_WHAT YOU HAVE TO DO_: From the line with "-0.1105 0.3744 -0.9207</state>" through the line with "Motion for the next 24", repeat the entries verbatim, both end lines included, and add nothing.
══ SUPPLIED DATA
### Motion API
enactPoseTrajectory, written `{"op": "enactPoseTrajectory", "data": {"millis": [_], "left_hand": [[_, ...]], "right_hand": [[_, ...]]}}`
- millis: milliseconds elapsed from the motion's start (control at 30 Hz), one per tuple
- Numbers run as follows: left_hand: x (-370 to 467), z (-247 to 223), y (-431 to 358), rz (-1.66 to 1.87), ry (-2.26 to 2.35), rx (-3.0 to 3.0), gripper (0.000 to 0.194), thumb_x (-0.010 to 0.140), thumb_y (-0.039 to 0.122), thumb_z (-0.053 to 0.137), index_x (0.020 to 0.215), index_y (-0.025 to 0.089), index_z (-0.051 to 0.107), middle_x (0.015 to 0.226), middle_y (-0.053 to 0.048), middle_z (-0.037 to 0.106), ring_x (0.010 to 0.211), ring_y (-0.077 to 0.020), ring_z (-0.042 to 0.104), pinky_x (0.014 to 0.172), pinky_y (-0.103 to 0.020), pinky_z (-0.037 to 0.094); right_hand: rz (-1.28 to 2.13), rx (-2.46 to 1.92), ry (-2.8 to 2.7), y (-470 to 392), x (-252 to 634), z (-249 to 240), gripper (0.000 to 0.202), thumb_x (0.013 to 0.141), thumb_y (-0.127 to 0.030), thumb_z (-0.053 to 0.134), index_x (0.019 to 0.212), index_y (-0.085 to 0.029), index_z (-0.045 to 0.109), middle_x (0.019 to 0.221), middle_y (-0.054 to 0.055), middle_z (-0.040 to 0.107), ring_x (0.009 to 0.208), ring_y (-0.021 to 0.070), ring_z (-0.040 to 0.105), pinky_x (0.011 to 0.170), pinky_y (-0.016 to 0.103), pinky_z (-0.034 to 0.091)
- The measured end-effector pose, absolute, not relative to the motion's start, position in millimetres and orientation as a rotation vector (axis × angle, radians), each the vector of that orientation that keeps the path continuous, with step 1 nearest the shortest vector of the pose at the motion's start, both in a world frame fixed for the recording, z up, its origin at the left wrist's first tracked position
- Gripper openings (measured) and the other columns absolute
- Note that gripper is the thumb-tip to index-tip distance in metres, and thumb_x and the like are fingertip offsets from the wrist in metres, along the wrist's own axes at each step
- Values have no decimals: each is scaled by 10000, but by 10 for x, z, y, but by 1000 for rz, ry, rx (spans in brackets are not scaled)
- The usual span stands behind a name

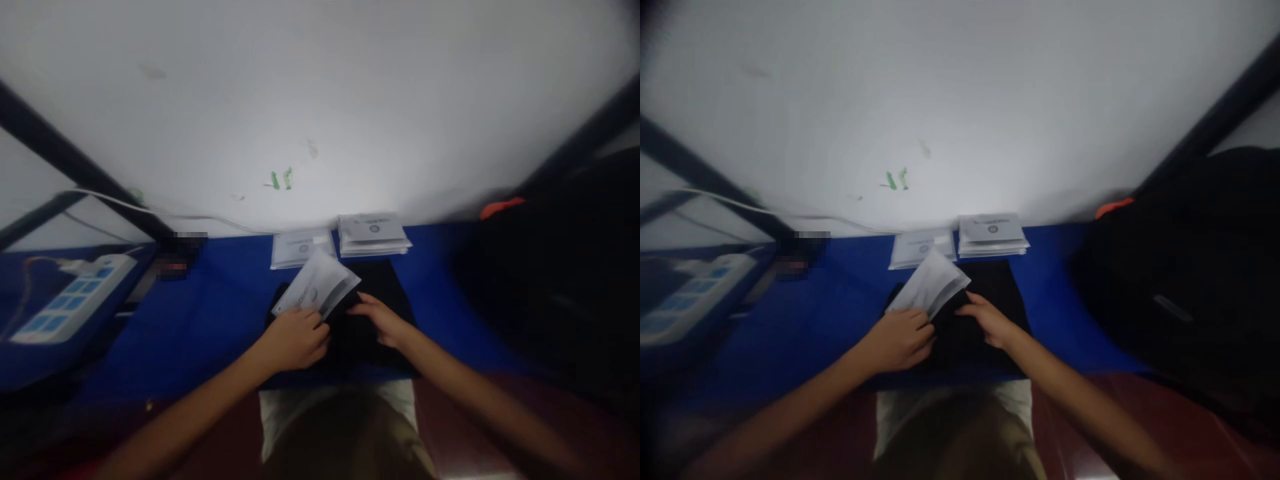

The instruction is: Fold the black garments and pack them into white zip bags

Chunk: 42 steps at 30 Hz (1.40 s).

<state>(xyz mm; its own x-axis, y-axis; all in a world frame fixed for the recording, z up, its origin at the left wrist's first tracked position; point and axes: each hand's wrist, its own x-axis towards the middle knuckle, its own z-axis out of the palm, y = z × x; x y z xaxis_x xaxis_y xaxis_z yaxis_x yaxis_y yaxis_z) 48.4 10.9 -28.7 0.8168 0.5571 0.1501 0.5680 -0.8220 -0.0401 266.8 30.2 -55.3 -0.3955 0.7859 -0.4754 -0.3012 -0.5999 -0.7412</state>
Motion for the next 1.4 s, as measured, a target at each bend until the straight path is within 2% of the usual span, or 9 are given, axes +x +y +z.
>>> {"op": "enactPoseTrajectory", "data": {"millis": [167, 333, 467, 600, 900, 1067, 1200, 1267, 1400], "left_hand": [[438, -357, 71, 142, -1218, -2854, 210, 882, 300, 533, 949, 127, 630, 765, -102, 659, 664, -240, 653, 533, -309, 451], [526, -330, 13, 101, -1137, -2897, 221, 924, 333, 504, 1001, 145, 592, 806, -91, 660, 696, -231, 661, 567, -298, 462], [625, -355, -16, 79, -1109, -2914, 161, 931, 254, 492, 1006, 137, 574, 820, -94, 658, 669, -223, 651, 546, -298, 449], [714, -331, 4, 15, -1132, -2937, 121, 932, 202, 453, 937, 151, 563, 800, -71, 645, 678, -209, 645, 526, -283, 433], [972, -438, -61, -186, -1023, -2975, 64, 882, 187, 512, 907, 148, 556, 799, -74, 624, 699, -216, 628, 538, -303, 456], [807, -326, 6, -751, -1053, -2918, 218, 914, 339, 529, 1054, 177, 567, 933, -99, 639, 867, -230, 629, 741, -363, 523], [561, -262, 209, -1383, -1691, -2454, 386, 881, 368, 593, 1216, 194, 511, 1209, -147, 576, 1135, -284, 545, 967, -467, 464], [498, -261, 319, -1587, -2000, -2456, 476, 878, 426, 593, 1276, 191, 478, 1274, -140, 562, 1163, -287, 546, 959, -452, 478], [535, -271, 427, -1927, -2371, -2878, 449, 913, 529, 506, 1191, 179, 546, 1101, -91, 680, 935, -236, 666, 750, -333, 559]], "right_hand": [[1906, -1064, -641, 428, 2603, -608, 253, 635, -188, 740, 873, -209, 657, 725, -17, 725, 636, 162, 680, 637, 262, 537], [1756, -1078, -667, 542, 2465, -667, 278, 612, -188, 685, 887, -201, 646, 734, -7, 723, 695, 196, 684, 644, 281, 530], [1537, -1110, -834, 580, 2370, -783, 419, 654, -186, 582, 1072, -204, 618, 962, 18, 727, 1002, 243, 649, 883, 376, 507], [1322, -1125, -1164, 583, 2352, -837, 563, 666, -127, 569, 1219, -231, 541, 1223, 23, 638, 1240, 216, 501, 1101, 376, 325], [1577, -1062, -1358, 519, 2342, -665, 1076, 590, -174, 796, 1454, -214, 157, 1295, 120, 558, 1168, 243, 553, 1049, 409, 388], [1529, -1003, -1234, 533, 2433, -626, 968, 605, -227, 818, 1406, -245, 275, 1299, 99, 563, 1156, 240, 566, 1003, 399, 443], [1611, -951, -1001, 515, 2540, -461, 796, 608, -282, 830, 1309, -303, 454, 1230, 41, 630, 1129, 253, 598, 946, 402, 503], [1655, -939, -903, 491, 2569, -379, 751, 600, -304, 836, 1275, -301, 506, 1138, 32, 680, 1071, 269, 637, 896, 413, 533], [1830, -942, -770, 440, 2576, -343, 535, 593, -379, 829, 1070, -221, 646, 955, 55, 734, 944, 289, 689, 823, 420, 560]]}}
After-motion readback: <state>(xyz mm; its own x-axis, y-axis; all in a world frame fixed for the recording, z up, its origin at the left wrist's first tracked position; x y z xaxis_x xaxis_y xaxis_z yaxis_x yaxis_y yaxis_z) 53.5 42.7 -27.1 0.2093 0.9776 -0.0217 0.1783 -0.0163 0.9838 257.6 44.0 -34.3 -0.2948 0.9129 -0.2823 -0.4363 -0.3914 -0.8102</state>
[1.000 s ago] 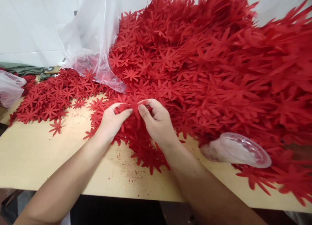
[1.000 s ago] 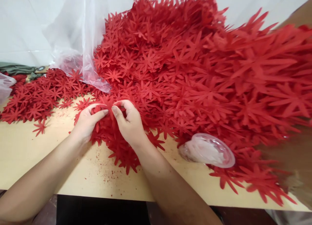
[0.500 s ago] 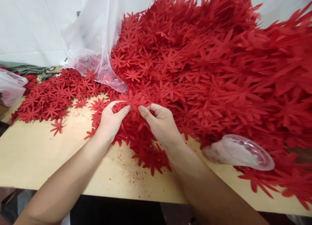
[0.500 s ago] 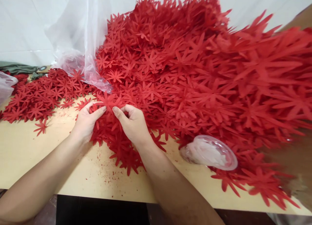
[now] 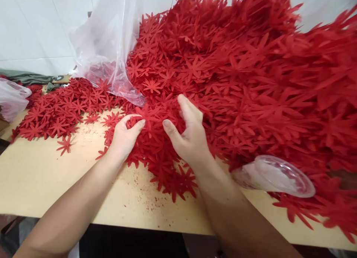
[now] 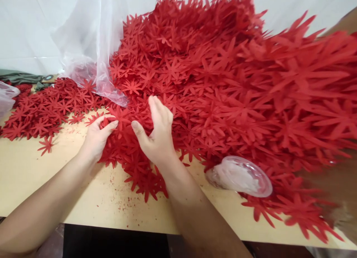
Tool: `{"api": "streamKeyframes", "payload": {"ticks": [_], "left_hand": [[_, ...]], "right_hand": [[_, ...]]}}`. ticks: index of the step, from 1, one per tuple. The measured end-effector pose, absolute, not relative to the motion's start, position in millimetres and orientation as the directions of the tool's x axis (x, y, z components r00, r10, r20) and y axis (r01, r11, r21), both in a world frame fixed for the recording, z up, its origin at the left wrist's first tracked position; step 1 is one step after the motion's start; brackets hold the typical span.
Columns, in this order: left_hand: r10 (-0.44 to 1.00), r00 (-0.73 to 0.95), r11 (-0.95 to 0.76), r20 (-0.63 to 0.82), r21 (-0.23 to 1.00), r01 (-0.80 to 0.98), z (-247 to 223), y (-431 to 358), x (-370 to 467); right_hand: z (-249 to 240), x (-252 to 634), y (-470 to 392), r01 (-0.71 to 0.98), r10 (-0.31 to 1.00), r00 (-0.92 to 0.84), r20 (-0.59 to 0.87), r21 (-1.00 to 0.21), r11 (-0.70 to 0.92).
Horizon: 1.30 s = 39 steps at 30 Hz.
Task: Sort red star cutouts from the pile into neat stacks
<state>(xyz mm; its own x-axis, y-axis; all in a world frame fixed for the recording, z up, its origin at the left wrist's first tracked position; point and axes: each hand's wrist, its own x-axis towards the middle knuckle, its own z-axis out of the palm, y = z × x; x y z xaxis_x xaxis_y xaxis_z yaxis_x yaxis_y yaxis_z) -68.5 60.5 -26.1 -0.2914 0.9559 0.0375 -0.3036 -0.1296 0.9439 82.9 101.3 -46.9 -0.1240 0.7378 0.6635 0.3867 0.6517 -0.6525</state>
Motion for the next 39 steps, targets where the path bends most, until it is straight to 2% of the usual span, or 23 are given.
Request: {"api": "streamKeyframes", "payload": {"ticks": [3, 8, 11, 14, 19, 23, 28, 31, 34, 39], "left_hand": [[0.964, -0.258, -0.132, 0.066, 0.960, -0.247, -25, 58, -64], [0.977, -0.184, -0.142, 0.108, 0.973, -0.181, -24, 53, -60], [0.985, -0.158, -0.101, 0.073, 0.978, -0.181, -26, 52, -59], [0.991, -0.115, -0.086, 0.073, 0.990, -0.110, -26, 51, -59], [0.991, -0.079, -0.110, 0.108, 0.994, -0.011, -23, 52, -62], [0.989, -0.125, -0.081, 0.076, 0.996, -0.031, -24, 53, -64], [0.995, -0.098, -0.018, 0.005, 0.990, -0.140, -24, 50, -59], [0.996, -0.086, -0.006, -0.013, 0.978, -0.210, -24, 50, -59], [0.987, -0.158, -0.039, 0.002, 0.972, -0.231, -24, 54, -62], [0.974, -0.227, -0.080, 0.022, 0.965, -0.251, -26, 57, -65]], "right_hand": [[-43, 77, 92, 0.295, 0.774, -0.205, 0.599, -0.716, 0.633], [-40, 69, 89, 0.078, 0.861, -0.264, 0.435, -0.880, 0.469], [-37, 69, 91, -0.065, 0.885, -0.236, 0.402, -0.915, 0.398], [-35, 72, 96, -0.133, 0.925, -0.130, 0.358, -0.931, 0.341], [-35, 79, 102, -0.110, 0.945, 0.016, 0.326, -0.939, 0.326], [-32, 80, 99, 0.008, 0.929, -0.031, 0.368, -0.930, 0.369], [-28, 77, 90, 0.121, 0.917, -0.095, 0.389, -0.909, 0.398], [-30, 73, 88, 0.047, 0.894, -0.174, 0.413, -0.903, 0.426], [-34, 69, 89, -0.043, 0.876, -0.231, 0.422, -0.904, 0.425], [-38, 69, 92, -0.111, 0.894, -0.219, 0.390, -0.921, 0.374]]}}
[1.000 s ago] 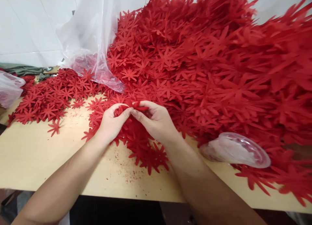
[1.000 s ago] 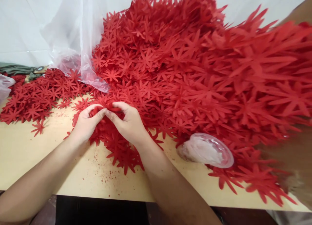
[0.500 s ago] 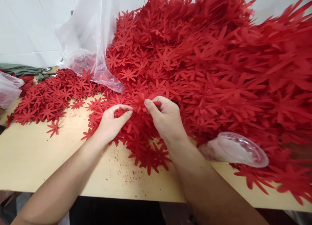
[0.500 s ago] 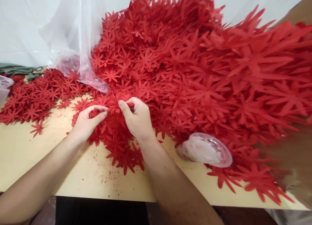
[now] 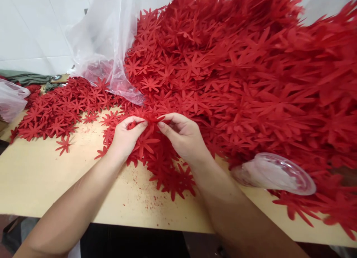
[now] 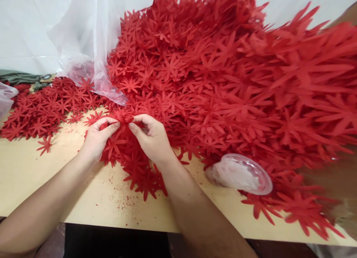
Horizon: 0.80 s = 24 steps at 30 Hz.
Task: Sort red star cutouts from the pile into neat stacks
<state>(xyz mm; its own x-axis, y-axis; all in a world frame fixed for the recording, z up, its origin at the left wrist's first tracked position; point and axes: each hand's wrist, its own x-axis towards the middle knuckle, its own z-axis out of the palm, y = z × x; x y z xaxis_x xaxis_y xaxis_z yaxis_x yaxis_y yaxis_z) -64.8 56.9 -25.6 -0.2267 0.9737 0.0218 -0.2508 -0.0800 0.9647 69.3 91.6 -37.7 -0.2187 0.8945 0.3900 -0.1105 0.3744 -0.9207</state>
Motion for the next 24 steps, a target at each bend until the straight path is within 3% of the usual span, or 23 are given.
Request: {"api": "streamKeyframes", "payload": {"ticks": [9, 16, 24], "left_hand": [[0.954, -0.300, -0.081, -0.020, 0.944, -0.321, -25.0, 55.8, -63.8], [0.970, -0.223, -0.012, -0.099, 0.894, -0.449, -24.6, 55.3, -63.0], [0.943, -0.308, -0.025, -0.128, 0.894, -0.448, -25.0, 59.6, -68.1]], "right_hand": [[-35.2, 73.3, 94.1, -0.108, 0.947, -0.103, 0.305, -0.950, 0.294], [-37.3, 65.4, 90.7, -0.163, 0.914, -0.259, 0.313, -0.947, 0.278], [-34.2, 73.4, 96.5, -0.129, 0.954, -0.090, 0.285, -0.953, 0.273]]}}
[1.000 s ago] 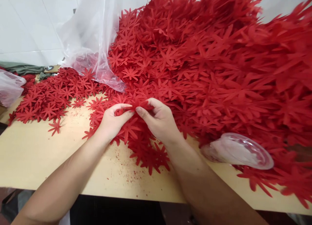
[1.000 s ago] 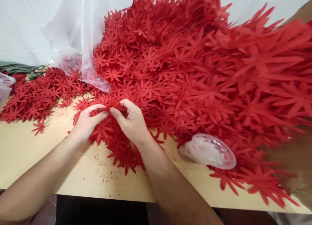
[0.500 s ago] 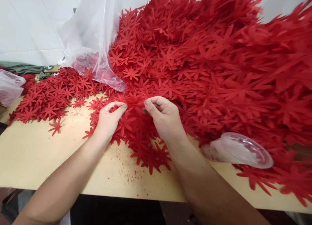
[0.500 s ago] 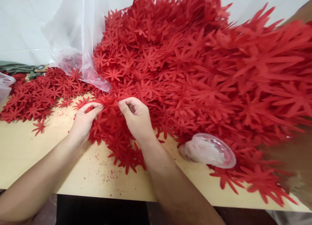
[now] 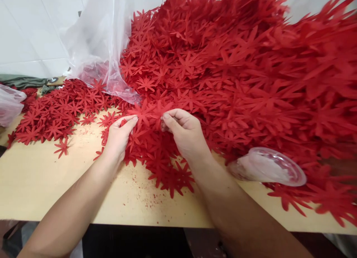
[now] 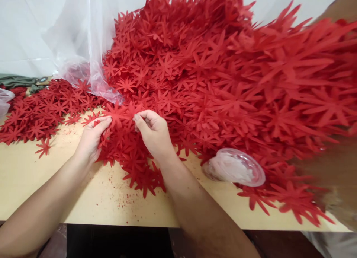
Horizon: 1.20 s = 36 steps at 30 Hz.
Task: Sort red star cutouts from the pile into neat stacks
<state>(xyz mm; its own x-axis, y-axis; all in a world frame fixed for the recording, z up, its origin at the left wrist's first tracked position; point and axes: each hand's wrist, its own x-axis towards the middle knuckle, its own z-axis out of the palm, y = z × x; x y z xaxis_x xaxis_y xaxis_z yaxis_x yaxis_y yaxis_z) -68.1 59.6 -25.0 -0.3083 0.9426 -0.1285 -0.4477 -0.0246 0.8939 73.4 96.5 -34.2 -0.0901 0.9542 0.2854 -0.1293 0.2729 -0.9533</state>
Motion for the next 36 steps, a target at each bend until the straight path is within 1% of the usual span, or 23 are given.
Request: {"api": "streamKeyframes", "payload": {"ticks": [3, 6, 11, 14, 19, 25, 28, 31, 34, 36], "left_hand": [[0.941, -0.315, -0.024, -0.123, 0.905, -0.424, -24, 59, -68], [0.940, -0.323, -0.037, -0.112, 0.907, -0.420, -23, 59, -68], [0.939, -0.328, -0.053, -0.100, 0.903, -0.426, -22, 60, -69], [0.942, -0.325, -0.050, -0.079, 0.928, -0.370, -22, 59, -69], [0.948, -0.315, -0.047, -0.053, 0.953, -0.300, -21, 56, -67], [0.947, -0.315, -0.054, -0.058, 0.941, -0.334, -25, 58, -69], [0.950, -0.307, -0.055, -0.058, 0.936, -0.347, -26, 59, -69], [0.957, -0.285, -0.048, -0.061, 0.932, -0.360, -26, 58, -67], [0.963, -0.263, -0.035, -0.063, 0.935, -0.354, -25, 56, -66], [0.966, -0.252, -0.032, -0.059, 0.939, -0.342, -25, 55, -66]], "right_hand": [[-35, 73, 98, -0.151, 0.955, -0.049, 0.292, -0.948, 0.281], [-37, 74, 99, -0.194, 0.963, -0.005, 0.268, -0.945, 0.262], [-39, 80, 106, -0.231, 0.976, -0.015, 0.217, -0.950, 0.208], [-39, 85, 111, -0.207, 0.971, -0.018, 0.238, -0.951, 0.229], [-40, 86, 114, -0.225, 0.962, -0.037, 0.269, -0.940, 0.255], [-39, 78, 105, -0.242, 0.979, -0.058, 0.196, -0.954, 0.177], [-37, 77, 102, -0.253, 0.982, -0.024, 0.188, -0.951, 0.176], [-37, 76, 101, -0.232, 0.978, 0.012, 0.208, -0.951, 0.205], [-39, 76, 101, -0.188, 0.974, 0.012, 0.225, -0.957, 0.223], [-39, 76, 101, -0.149, 0.965, 0.023, 0.261, -0.954, 0.261]]}}
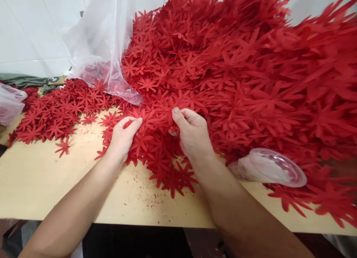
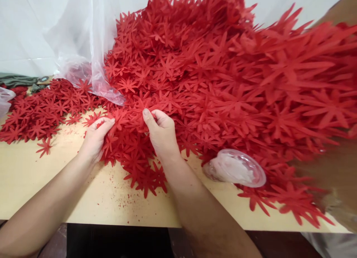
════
_RESULT OF THE TASK_:
<state>(xyz mm; its own x-axis, y-axis; all in a world frame fixed for the recording, z up, its origin at the left wrist's first tracked position; point and axes: each hand's wrist, its own x-axis towards the middle knuckle, its own z-axis out of the palm, y = z × x; x y z xaxis_x xaxis_y xaxis_z yaxis_x yaxis_y yaxis_z) -64.8 56.9 -25.6 -0.2267 0.9737 0.0218 -0.2508 -0.0800 0.9647 69.3 91.6 -37.7 -0.2187 0.8945 0.3900 -0.1105 0.3744 -0.9207</state>
Motion for the next 24 steps, a target at each bend until the straight path is within 3% of the usual span, or 23 are given.

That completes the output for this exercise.